### [Description of the task]
Report how many lines in the data below hold "asks", with no other words.

Dataset items
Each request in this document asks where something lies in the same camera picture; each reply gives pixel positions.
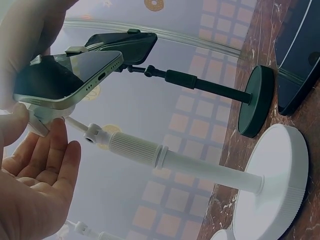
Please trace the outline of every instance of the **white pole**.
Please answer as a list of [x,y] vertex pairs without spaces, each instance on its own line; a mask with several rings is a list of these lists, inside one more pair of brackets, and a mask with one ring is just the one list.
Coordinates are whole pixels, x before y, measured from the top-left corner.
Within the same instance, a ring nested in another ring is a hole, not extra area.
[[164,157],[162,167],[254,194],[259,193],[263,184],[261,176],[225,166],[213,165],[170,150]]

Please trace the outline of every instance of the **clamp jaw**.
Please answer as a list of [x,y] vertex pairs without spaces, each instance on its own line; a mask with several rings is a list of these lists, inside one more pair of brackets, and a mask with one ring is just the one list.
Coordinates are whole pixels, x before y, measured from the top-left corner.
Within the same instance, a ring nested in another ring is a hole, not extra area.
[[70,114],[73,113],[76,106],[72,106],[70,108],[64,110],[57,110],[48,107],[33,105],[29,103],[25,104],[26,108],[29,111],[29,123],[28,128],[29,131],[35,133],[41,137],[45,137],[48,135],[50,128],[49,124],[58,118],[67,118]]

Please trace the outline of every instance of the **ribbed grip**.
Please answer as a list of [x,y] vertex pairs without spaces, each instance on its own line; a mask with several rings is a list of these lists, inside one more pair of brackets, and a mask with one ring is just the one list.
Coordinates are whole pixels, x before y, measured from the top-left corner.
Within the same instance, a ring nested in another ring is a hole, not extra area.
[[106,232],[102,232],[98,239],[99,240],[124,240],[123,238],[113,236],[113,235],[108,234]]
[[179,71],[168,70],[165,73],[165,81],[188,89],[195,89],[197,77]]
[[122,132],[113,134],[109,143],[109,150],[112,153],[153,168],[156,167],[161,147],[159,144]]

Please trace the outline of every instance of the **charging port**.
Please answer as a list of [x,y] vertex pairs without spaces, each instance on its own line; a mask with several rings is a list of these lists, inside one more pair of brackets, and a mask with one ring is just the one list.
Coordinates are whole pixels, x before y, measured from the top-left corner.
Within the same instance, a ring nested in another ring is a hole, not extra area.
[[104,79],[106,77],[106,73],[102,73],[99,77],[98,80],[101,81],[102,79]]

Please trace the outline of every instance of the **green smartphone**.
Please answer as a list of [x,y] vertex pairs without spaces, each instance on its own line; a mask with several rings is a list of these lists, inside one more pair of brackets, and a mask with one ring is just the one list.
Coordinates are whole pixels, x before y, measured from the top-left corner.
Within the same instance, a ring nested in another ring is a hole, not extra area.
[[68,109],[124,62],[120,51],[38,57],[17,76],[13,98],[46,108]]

...

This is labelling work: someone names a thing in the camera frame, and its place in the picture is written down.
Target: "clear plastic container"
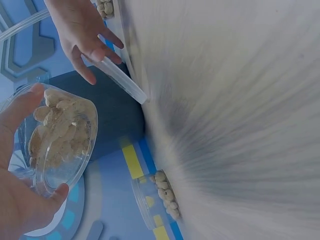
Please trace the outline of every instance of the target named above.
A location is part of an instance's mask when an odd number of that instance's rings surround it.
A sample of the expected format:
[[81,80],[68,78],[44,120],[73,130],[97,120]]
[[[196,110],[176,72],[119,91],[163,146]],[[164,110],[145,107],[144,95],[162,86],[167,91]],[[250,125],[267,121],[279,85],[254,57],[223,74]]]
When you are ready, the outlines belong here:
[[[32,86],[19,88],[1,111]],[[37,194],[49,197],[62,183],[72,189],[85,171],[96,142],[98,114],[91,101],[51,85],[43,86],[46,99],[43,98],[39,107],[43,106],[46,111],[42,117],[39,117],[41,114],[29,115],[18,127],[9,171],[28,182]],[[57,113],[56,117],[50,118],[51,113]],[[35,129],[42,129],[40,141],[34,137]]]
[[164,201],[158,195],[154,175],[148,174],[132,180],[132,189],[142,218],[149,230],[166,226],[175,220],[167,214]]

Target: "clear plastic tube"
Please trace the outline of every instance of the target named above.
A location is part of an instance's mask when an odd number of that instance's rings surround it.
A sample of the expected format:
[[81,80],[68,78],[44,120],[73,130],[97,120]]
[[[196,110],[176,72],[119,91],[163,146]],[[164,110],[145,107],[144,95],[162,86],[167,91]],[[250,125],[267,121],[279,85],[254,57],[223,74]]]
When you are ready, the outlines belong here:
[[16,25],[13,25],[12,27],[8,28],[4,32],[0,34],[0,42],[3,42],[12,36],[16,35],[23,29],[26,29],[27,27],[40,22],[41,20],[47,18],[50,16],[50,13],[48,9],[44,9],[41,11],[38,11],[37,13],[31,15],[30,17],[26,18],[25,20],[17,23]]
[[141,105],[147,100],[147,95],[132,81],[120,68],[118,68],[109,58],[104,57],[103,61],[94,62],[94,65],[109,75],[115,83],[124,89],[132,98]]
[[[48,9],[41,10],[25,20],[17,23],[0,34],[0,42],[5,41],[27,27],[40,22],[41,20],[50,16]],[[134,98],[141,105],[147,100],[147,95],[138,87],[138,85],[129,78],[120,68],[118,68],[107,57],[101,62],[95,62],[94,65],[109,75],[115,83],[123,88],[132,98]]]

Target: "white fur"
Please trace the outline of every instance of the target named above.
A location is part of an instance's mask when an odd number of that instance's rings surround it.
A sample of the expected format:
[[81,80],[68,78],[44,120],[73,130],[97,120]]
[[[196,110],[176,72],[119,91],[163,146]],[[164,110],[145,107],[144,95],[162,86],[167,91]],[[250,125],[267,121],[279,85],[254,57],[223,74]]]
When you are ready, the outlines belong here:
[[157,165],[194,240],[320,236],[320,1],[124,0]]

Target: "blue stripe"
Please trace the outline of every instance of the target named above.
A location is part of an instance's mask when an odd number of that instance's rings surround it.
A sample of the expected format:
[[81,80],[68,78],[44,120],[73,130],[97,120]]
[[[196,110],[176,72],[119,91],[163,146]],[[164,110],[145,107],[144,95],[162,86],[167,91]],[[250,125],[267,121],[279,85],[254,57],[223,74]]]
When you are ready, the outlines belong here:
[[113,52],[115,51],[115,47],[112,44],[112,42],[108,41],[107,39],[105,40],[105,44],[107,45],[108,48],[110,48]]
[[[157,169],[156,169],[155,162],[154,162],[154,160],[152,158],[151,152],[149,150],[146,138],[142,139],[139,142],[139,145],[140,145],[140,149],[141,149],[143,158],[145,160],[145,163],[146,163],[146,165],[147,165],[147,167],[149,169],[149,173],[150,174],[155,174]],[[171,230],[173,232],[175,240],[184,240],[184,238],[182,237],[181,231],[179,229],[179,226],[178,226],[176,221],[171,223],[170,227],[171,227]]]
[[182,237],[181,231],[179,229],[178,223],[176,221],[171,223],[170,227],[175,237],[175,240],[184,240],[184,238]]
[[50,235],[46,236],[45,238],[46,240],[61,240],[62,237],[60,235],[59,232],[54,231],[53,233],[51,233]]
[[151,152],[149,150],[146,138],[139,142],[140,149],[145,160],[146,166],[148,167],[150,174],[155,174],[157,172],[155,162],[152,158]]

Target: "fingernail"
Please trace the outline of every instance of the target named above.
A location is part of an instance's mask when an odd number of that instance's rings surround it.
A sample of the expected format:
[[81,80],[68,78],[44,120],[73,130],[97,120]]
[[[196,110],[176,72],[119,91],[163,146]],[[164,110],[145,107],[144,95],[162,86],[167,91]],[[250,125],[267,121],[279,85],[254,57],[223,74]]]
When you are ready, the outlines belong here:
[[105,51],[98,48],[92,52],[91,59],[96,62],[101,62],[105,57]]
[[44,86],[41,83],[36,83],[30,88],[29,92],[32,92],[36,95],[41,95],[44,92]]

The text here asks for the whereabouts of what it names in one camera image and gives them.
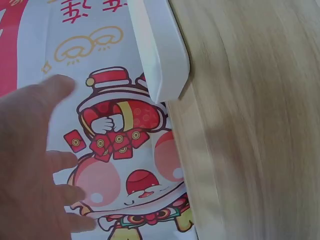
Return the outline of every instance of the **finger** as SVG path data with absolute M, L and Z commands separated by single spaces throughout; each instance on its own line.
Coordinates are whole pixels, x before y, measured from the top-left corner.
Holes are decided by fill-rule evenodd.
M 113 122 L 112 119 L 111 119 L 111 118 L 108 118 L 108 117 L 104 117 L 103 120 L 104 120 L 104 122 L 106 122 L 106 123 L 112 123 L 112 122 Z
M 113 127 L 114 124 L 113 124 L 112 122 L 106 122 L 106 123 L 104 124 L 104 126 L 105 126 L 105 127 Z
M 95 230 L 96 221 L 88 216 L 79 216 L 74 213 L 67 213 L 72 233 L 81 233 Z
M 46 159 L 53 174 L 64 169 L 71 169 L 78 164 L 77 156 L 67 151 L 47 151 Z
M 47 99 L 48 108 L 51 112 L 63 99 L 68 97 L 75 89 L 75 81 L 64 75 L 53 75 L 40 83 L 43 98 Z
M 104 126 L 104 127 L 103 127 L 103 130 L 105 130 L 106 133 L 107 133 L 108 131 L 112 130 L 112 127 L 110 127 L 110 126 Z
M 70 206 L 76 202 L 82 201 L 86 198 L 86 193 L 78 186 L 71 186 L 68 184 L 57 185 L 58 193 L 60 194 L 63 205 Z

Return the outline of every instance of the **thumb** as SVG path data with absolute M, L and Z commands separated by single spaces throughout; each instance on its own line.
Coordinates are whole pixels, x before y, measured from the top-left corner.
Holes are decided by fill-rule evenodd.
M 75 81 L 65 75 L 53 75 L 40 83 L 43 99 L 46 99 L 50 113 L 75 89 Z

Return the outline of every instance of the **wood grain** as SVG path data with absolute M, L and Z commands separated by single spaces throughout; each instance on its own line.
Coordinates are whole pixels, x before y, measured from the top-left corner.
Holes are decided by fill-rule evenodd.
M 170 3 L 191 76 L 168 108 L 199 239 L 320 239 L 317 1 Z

### [Answer box]
2